The fight for freedom has never been more important, and now it's our turn, says Mark Dolan

The fight for freedom has never been more important, and now it's our turn, says Mark Dolan
11 Nov Mark Mono
Mark Dolan

By Mark Dolan


Published: 11/11/2022

- 21:11

Updated: 11/11/2022

- 21:26

Today is a national opportunity to remember the service and sacrifice of all those that have defended our freedoms and protected our way of life

Today is a national opportunity to remember the service and sacrifice of all those that have defended our freedoms and protected our way of life.

We remember the Armed Forces, and their families, from Britain and the Commonwealth, the vital role played by the emergency services and those that have lost their lives as a result of conflict.


We will never begin to process the horrors that befell the courageous men and women that fought for this country, that fought for the world. And the many heroes who continue to do so. Courage, valour, sacrifice – no words are enough to sum up what they gave to us.

This is the moment of the year when we reflect on the values that we hold so dear and for which such a high price was paid. I cannot in all conscience, with this platform, not speak out, when those values are eroded.
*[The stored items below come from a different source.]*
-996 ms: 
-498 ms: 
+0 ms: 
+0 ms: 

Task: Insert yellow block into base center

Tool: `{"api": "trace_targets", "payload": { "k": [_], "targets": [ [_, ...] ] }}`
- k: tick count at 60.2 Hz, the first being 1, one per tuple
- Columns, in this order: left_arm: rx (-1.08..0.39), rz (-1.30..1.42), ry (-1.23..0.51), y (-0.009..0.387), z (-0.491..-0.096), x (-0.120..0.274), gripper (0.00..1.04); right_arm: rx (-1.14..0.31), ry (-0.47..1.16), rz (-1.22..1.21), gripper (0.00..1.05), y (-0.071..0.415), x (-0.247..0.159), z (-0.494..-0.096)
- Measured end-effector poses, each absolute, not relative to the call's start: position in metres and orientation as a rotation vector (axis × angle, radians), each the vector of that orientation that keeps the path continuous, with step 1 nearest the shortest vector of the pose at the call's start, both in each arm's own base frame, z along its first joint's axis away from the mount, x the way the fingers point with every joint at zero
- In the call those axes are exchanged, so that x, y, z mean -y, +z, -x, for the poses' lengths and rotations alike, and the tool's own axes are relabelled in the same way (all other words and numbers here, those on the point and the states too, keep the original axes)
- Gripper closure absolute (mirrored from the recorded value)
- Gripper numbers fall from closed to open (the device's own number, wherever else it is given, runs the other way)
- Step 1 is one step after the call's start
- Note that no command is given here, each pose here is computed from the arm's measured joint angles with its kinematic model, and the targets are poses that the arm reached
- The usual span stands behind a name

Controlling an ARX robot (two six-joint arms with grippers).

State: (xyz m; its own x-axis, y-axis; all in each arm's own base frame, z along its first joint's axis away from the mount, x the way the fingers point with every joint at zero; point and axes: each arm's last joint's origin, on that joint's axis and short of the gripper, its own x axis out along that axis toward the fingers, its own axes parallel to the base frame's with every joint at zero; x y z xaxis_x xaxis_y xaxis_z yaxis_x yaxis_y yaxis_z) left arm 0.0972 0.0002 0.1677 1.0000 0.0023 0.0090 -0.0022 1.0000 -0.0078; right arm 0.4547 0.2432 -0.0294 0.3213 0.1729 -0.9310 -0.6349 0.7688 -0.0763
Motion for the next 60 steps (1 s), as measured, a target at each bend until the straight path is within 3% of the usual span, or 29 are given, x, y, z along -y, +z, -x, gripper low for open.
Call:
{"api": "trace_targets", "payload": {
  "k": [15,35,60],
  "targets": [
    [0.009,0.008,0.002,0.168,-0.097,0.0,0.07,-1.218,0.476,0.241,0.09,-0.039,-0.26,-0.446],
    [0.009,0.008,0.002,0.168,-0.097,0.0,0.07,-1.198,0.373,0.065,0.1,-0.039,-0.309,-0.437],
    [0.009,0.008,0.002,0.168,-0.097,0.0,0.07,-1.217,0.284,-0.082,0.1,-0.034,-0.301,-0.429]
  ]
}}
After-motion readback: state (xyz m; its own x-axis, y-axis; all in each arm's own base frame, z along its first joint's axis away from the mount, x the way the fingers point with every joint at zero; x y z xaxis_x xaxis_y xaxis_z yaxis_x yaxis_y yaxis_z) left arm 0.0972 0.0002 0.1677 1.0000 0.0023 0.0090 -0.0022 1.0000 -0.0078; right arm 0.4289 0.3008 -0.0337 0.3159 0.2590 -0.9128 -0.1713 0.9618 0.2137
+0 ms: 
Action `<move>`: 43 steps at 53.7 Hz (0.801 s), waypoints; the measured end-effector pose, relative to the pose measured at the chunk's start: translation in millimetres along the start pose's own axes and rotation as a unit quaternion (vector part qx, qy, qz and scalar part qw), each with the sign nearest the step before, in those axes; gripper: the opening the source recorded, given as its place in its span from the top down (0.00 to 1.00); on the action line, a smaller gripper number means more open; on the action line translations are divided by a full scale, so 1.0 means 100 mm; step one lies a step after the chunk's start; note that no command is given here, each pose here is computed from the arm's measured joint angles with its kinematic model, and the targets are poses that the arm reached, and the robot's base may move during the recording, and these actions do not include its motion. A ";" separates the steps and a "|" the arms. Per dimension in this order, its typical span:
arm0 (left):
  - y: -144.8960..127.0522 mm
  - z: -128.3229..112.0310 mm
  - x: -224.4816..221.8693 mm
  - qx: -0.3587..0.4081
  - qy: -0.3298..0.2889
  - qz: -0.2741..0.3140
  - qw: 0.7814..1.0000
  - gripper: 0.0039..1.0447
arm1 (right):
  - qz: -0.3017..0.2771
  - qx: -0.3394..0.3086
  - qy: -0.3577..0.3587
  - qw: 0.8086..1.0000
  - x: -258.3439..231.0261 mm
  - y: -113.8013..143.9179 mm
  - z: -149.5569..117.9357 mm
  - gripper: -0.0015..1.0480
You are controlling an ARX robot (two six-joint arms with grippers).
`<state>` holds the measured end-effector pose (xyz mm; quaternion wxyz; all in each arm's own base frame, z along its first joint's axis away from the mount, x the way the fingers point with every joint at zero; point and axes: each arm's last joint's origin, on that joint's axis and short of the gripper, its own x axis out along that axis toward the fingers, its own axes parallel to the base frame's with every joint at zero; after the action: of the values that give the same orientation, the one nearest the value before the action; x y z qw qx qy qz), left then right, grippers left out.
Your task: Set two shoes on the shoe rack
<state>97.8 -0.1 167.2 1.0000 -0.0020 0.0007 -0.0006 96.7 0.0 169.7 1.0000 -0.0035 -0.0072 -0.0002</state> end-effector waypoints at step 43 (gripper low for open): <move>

Nothing compares to the horror of what happened in both the first and second world wars, and in other campaigns abroad over the last hundred years. But everybody that has served, did so with a picture in their mind of what they were fighting for.

They were fighting for freedom, for democracy, for decency, for humanity. If we don’t govern by, and live by those values, it was all for nothing.

The botched Allied departure from Afghanistan last year is an example of the west rowing back on those values, and rowing back on the promise of peace.

Closer to home, the tearing down of statues, the re-writing of our history - the cancellation of our culture – books, comedy, music and art - and the policing of our words and thoughts, are an attack on those values, for which so many fought.

And apparently Winston Churchill, the man who defeated history’s worst monster Hitler, is now a bad man apparently, and someone of whom we should be ashamed not proud.

It’s my view that to demonise, not thank this man, is a profound sin, but it shows how far we have come. In both wars, we saw off tyrannical states, but have witnessed in the west, state tyranny on its own people, through vaccine and mask mandates, and the mediaeval policy of lockdowns.

I'd love to know what those who fought in two world wars, would think about some aspects of our current society.

And what would those in the trenches, battling trench foot and dodging bullets from the Hun, make of Covid hysteria. Pathetic. Britain is still great, thanks to those brave men and women. But I'm not sure whether this torn, divided and in some quarters self-hating country, would be one they recognise.

Dark illiberal forces are at play to destroy everything that makes this Britain great. Those who fell, who sacrificed everything, and who we remember today, have left us a legacy, they gave us a gift.

The only way we can repay them, is to preserve that gift, to nurture it and hand it over, in tact, to future generations.

The fight for freedom has never been more important, and now it's our turn.